With the ever growing publishing industry heading more and more into the independent publishing area, book authors not only have to be creative with words now. They also have to find a way to promote their book in a way that appeals to the reader visually. Let’s take Stephenie Meyer’s “Twilight” for example. The book cover was a very simple black background with an apple in a set of hands. It made you want to know why this person was holding an apple in the first place.

Throughout the journey of publishing “Shadows: The Story of the Kayouta” I wanted the same kind of feel for my book cover. The book itself was light, cute and airy. However, the underlining tone of death of a mother and grandmother made the topic dark also. It all comes down to fonts and placement.

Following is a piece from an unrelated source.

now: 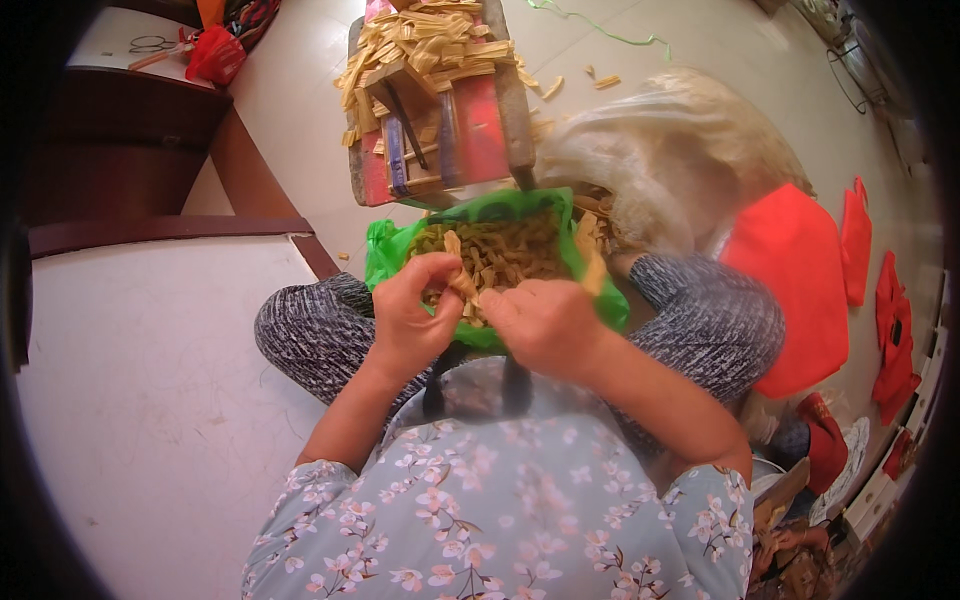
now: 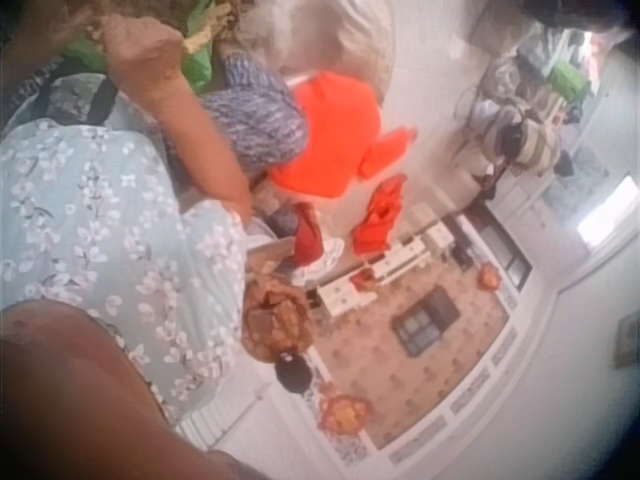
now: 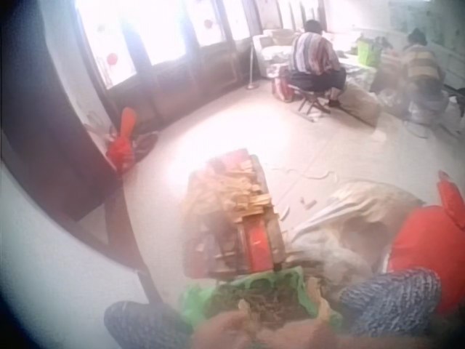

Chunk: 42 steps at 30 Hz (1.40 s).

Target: The person ties individual sticks of dried bean curd into knots by hand and places the finished knots into a green bag.

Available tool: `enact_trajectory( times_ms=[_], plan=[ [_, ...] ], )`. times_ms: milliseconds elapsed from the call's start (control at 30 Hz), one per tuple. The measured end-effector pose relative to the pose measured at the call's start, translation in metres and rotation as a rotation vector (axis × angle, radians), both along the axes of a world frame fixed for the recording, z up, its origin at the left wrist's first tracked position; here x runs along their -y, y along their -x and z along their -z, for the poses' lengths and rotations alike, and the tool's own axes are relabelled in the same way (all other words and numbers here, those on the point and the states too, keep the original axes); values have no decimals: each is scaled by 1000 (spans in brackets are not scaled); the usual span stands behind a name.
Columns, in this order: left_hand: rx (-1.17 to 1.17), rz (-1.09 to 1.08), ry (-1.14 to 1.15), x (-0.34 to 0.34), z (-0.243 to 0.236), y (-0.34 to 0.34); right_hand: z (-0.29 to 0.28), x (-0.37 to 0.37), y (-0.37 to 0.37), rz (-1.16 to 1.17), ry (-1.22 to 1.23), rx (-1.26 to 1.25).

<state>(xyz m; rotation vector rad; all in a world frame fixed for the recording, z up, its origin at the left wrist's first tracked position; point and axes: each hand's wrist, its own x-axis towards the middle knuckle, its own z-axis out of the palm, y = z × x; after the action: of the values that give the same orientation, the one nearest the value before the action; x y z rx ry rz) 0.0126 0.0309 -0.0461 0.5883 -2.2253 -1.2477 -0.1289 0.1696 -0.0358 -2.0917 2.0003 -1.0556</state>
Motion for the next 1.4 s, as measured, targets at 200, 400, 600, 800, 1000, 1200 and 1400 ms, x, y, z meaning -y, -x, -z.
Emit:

I’ve seen some really, really good self designed book covers over the past year or so. I’ve also seen some that could use a little work. Here are a few tips to making your book cover portray your story in the best way possible:

  1. Pick a font that matches the feel of your book. If your story is about murder and hardcore issues, don’t place a font that is airy, light and feminine. One of my biggest pet peeves in Old English text. Luckily I haven’t seen a book cover with that on it… yet. You want a font that is also easy to read, easy to pick up on and if you have more than one book in your series, one you won’t get tired of seeing.
  2. Pictures are a dime a dozen on Google and other places these days. Make sure you have permission to use pictures from those sites though. I’ve found websites dedicated to royalty free pictures that have a great collection. If you would like to spend the money, DeviantArt has a lot of talented artist available. All they ask for is credit and a small fee. When it comes to combining the picture with the font, make sure the font pops away from the picture and separates itself. I’ve seen my fair share of book covers where the font blends with lines or drawings and it is really hard to make out the name of the book.
  3. Watch your proportions. That is another pet peeve of mine. If you are designing your cover and the heroine on the cover has her face squished to the point of making her look like she’s standing in a funhouse mirror, that doesn’t look good no matter what you do. Check your cover and make sure it’s proportioned.
  4. There are a lot of services out on the internet that offer book cover designs for a fee. I only charge $30 for the initial setup with unlimited changes to the cover. Some other services can charge upwards to $150 and then also charge you for changes. Make sure you understand their policies when it comes to the designs. You will also need to know the size of your book to make the cover work.
  5. If you plan on epublishing your book, make sure you have a cover that will transfer over well to the digital look. I suggest sticking to black and white if you are planning on publishing to ebook. It transfers so much better than a color cover. If you are planning on publishing through Amazon, I would do a color cover but make sure it’s one that will transfer to black and white just in case someone does not have the Kindle Fire.

Like I said, books are coming out left and right now, especially with epublishing. You want to make sure that your book not only looks good but portrays your series in the best way possible.